Критик написал свой адрес на отрывном листе от блока «Либерасьон», и Женщина увидела его чудовищный почерк – ребенка-отличника. Мальчика, носящего ранец. И яблоко в полиэтиленовом мешочке недоедено, потому что на переменке задержался в классе дописать прилежно сочинение… Критик ушел, и Женщина с Писателем стали есть.

– Ты на нас, как на подопытных животных, проверяешь свои мысли и идеи, – сказала Женщина.

– Ну и что, это нормально… Какая сонная была эта девушка.

– Потому что она пишет в стиле Юры Купера.

– А-а-а…

– Нам не нравится Гребенщиков, а мы его слушаем… Маша, неужели твое поколение сходило по нему с ума?

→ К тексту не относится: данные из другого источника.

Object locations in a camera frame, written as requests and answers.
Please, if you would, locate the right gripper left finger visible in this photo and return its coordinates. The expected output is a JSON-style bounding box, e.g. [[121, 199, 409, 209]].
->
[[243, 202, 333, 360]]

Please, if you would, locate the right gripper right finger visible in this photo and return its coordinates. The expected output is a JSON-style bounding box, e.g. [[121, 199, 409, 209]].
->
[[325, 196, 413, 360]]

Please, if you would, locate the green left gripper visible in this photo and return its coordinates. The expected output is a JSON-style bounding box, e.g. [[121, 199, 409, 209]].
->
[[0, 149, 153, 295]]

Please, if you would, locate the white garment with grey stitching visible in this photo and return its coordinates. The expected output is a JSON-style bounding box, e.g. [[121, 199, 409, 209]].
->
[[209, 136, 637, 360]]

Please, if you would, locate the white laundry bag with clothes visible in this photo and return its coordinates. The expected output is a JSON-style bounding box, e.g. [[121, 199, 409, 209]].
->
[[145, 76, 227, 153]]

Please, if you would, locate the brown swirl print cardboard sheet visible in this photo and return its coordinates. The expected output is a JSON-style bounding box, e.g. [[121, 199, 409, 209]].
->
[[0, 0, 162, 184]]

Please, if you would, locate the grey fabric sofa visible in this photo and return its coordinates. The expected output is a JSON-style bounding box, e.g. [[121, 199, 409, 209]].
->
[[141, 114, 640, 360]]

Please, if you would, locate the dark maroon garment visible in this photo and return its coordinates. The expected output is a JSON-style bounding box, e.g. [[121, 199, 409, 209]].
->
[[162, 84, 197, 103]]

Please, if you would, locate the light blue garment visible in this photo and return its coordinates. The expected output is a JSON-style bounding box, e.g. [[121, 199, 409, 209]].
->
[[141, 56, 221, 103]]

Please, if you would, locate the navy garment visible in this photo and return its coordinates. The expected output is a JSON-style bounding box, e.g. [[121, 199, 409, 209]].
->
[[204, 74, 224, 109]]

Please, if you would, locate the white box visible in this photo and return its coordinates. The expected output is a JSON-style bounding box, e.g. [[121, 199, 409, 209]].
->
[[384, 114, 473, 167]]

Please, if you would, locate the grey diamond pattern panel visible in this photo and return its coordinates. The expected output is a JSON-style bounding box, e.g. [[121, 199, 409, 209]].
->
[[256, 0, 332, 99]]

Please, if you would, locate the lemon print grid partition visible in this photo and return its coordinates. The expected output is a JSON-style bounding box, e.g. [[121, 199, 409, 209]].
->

– Ну-у, это было давно. Уже не сходит.

Часть третья

– Его можно поселить в одном пансионе с тетей Таней Толстой, чтобы они вязали длинные чулки на зиму. Там же может жить и Виктория Токарева, только не в салоне, а в столовой, потому что менее тонкая, менее эрудированна. Гребенщикова эрудиция, впрочем, тоже похожа на домашнехозяйкину – отовсюду понемногу. Приводит в пример Сэлинджера, в то время как тот уже давным-давно назван Мэйлером «самым крупным американским писателем, никогда не вышедшим из подготовительного класса»… И Мэйлер сам уже крупный американский… Мальчик, который принес кассету Гребенщикова, вроде тебя – высоченный, только еще и здоровый, вот с такой жопищей. Англэ, франсэ, все как надо. «Перестрой-секс», что ли, фильм какой-то франко-советский, ну и он в группе. Потому что англэ, франсэ… Такую хуйню говорил… «Все мое детство мне запудривали мозги Лениным и комсомолом и всем прочим». Я на него глядела и думала – ну и дубина же ты жопястая. Каким надо быть дебилом, чтобы позволить запудривать себе мозги?! Это как во лжи – надо ведь, чтобы кто-то был готов ей верить. Я лет до двенадцати тоже была под воздействием этого самого запудривания. Но только потому, что хотела! Я хотела быть октябренком и пионеркой. Это для меня и для близких подружек значило, что мы взрослеем. А вот комсомолкой я уже не захотела быть. А какие-то подружки стали.